Mir scheint, dass es noch ein paar alte Schätze zu heben gilt und ich werde berichten.

* Wie schon so oft: wo bleibt der Oscar fürs Casting? Hmmm?

Gemessen an…

dem, wie die Disney-Company nun schon seit Jahrzehnten die Geschichten von P. L. Travers versaut, ist die Übersetzung der Inhaltsangabe in der IMDB so schlecht nicht…

Mein besonderer Liebling ist der Plural des Familiennamens “Banks”.

Sprachliche Sozialisation

Irgendwie kein Wunder, dass, wenn man als junger Mensch bei den großen Friedensdemos sich seinerzeit im Bonner Hofgarten drängte, wo auf jedem dritten Banner “Schwerter zu Pflugscharen” stand, man heute, kriegsunerfahren, und mit noch nachtverklebten Augen in den Schlagzeilen auf dem kleinen Handy-Display von “Pflugverbotszonen” liest.

Stillgestanden!

Neulich im Zug saß in der Sitzreihe neben mir eine Soldatin in vollem Flecktarn, offentsichtlich auf dem Heimweg und sah sich in aller Ruhe die Nachrichten an.

Auftritt Schaffner. “Hier noch jemand zugestiegen? Die Faaahrscheine bitte.” Kontrolliert alle ohne besondere Vorkommnisse, bis er auf die Uniformierte stößt. “Ha, eine Frau kann heutzutage [habichnichtverstanden] werden, hätte es ja zu meiner Zeit nicht gegeben.” Das kommentiert sie nicht, lächelt unverbindlich, hält ihm nur das Ticket hin und will erkennbar einfach in Ruhe gelassen werden.

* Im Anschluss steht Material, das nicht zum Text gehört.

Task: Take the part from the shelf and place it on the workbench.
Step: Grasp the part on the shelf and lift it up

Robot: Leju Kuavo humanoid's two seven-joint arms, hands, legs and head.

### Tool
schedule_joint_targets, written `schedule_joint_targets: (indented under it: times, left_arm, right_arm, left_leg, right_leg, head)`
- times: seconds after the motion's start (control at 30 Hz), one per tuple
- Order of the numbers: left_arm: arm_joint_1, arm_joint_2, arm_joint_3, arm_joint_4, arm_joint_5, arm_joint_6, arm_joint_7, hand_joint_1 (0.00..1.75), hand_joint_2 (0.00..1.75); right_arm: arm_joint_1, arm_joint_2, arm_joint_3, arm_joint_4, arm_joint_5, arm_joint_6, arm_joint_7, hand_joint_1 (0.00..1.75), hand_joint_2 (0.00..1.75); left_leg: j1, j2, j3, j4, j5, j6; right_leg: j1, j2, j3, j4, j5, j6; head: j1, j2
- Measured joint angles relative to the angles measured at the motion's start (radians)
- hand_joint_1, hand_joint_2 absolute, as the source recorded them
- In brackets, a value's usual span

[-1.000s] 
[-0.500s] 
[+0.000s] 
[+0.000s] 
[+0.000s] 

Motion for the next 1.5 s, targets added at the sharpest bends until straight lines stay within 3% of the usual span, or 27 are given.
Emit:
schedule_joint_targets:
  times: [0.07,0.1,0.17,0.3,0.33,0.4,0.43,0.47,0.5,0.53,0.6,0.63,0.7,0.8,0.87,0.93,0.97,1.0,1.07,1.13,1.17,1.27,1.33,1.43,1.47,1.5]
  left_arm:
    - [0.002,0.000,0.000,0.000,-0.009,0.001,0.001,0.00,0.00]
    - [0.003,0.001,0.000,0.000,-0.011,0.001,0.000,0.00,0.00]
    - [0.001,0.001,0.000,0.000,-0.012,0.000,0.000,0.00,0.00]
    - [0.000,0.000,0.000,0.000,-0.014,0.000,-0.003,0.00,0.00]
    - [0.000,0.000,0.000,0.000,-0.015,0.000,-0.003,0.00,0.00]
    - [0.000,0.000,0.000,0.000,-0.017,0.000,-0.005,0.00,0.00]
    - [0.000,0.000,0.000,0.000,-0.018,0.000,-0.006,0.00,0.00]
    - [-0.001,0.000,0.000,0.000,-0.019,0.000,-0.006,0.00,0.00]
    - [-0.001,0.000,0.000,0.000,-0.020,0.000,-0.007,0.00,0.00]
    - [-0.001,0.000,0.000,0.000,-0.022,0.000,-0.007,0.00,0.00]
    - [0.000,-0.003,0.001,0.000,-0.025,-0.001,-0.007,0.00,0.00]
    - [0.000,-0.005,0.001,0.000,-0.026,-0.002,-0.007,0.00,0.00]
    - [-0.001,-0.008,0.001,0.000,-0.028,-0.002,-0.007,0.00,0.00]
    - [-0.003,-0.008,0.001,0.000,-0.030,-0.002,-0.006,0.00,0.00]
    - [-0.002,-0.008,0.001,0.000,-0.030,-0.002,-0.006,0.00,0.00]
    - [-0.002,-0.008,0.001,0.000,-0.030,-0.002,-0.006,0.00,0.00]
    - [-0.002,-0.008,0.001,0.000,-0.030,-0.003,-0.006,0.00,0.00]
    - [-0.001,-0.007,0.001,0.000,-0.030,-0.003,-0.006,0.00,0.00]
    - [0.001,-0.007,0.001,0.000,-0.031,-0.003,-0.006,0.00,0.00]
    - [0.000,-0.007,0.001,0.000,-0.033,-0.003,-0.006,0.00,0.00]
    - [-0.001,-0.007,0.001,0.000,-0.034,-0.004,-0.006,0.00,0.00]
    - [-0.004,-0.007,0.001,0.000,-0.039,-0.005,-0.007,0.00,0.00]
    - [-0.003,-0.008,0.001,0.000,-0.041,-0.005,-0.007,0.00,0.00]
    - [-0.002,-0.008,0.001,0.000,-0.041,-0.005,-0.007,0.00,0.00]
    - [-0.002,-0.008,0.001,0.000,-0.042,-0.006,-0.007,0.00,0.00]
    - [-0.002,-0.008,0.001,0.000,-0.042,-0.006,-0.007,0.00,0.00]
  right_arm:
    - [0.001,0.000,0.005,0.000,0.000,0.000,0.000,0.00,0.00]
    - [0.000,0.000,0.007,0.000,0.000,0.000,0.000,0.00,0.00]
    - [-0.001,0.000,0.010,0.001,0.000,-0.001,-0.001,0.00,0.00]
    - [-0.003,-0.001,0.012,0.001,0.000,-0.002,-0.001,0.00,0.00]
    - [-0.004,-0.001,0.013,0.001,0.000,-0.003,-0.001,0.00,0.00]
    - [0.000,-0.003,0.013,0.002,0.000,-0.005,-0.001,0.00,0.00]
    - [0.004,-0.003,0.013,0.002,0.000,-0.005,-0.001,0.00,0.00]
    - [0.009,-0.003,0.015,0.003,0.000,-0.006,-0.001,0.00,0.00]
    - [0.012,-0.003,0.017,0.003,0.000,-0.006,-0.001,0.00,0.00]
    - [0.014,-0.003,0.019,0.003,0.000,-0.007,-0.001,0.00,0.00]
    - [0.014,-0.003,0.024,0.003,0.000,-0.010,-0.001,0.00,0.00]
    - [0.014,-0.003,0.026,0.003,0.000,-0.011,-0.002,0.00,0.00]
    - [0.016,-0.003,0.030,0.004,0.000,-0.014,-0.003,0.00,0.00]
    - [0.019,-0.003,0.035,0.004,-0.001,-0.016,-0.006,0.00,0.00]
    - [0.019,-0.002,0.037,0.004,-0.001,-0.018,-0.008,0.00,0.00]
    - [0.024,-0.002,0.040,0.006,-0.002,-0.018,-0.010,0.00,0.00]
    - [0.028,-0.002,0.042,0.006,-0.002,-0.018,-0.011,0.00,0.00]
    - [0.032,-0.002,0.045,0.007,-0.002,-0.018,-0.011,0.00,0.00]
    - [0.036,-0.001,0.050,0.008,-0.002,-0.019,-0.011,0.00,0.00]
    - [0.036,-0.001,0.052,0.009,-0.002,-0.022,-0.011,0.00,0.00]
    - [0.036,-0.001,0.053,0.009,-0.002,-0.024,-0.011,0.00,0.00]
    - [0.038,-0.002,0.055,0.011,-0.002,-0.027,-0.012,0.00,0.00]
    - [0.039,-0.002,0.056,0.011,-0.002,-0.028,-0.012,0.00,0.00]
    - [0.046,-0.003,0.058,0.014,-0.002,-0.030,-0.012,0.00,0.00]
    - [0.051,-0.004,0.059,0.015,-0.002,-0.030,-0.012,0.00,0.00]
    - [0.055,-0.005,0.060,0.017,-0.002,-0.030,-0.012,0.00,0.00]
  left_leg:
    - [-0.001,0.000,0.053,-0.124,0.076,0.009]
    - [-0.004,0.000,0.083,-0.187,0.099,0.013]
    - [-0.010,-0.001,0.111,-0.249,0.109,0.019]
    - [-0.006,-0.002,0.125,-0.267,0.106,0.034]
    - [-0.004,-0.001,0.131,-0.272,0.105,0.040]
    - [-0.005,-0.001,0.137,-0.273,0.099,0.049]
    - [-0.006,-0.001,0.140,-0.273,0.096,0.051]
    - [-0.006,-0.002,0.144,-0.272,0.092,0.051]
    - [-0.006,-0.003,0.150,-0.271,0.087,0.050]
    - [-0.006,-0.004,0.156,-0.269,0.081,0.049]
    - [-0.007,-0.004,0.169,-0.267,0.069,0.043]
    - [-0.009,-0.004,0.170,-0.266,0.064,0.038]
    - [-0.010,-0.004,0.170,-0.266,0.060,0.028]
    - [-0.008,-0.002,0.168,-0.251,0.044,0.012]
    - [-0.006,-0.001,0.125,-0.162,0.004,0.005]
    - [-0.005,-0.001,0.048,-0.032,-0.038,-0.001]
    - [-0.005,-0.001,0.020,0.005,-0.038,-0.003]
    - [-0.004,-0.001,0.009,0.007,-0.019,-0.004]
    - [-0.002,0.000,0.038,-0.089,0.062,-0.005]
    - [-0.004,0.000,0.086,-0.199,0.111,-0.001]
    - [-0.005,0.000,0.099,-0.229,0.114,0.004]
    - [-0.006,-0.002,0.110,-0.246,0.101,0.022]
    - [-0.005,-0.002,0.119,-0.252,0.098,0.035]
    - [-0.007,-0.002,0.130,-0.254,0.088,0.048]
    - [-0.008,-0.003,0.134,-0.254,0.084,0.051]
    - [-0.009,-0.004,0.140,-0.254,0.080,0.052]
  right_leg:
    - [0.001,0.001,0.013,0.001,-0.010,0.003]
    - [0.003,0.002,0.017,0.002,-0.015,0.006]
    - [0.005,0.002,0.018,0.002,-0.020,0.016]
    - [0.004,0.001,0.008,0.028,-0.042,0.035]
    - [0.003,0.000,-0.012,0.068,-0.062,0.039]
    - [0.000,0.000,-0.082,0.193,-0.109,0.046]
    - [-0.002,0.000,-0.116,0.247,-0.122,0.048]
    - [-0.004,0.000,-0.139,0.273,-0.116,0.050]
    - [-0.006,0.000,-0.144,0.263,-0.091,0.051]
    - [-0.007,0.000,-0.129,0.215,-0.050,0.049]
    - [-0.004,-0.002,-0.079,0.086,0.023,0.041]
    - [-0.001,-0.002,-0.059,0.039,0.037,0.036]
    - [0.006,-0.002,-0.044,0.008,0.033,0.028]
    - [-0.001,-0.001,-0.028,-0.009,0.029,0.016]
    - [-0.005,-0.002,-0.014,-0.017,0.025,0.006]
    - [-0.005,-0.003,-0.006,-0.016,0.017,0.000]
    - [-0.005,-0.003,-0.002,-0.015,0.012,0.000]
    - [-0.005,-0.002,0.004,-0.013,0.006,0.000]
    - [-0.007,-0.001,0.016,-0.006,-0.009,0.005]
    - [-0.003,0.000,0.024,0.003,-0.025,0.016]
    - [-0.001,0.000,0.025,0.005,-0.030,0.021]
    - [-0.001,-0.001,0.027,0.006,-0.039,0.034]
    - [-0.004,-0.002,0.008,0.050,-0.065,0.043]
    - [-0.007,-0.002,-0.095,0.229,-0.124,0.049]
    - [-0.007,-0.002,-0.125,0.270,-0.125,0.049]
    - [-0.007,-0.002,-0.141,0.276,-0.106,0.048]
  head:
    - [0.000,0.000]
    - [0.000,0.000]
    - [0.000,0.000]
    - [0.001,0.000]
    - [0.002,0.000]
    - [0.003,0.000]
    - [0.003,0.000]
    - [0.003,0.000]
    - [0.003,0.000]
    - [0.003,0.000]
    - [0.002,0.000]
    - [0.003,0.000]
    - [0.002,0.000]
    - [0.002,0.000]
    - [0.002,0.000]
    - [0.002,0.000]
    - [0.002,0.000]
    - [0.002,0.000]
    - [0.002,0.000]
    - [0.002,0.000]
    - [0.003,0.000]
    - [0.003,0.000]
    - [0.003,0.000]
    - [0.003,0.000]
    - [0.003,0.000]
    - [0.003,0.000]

Will er aber nicht, nicht, wenn er die Chance hat, mit einem ganzen Großraumwagen voller Zugreisender ein intimes Gespräch von Uniform zu Uniform zu führen. Er persönlich glaube ja nicht, dass die Bundeswehr in dem Zustand, in dem diese Ministerin das Heer hinterlassen habe, da unten auch nur den Hauch einer Chance habe. Da solle sie doch mal was zu sagen. Tut sie nicht. Weist allerdings darauf hin, dass ein Einsatz in der Ukraine nur im Rahmen der Nato überhaupt möglich und hoffentlich vermeidbar sei.

Obwohl er nicht weiterkommt, hört er partout nicht auf und wird widerlich. Und in der Kaserne oder im Manöver? Wie das da mit den Duschen sei? Das bescheidet sie ihn kurz und knapp mit “wie im Schwimmbad, das kennen Sie ja”. Das beendet das Gespräch.

Hut ab, Frau mit der goldenen Kordel an der Uniform, welcher Rang immer das sein mag. Ich bezweifle, dass ich dieses schweineäugige Gesabbere so gelassen ertragen hätte.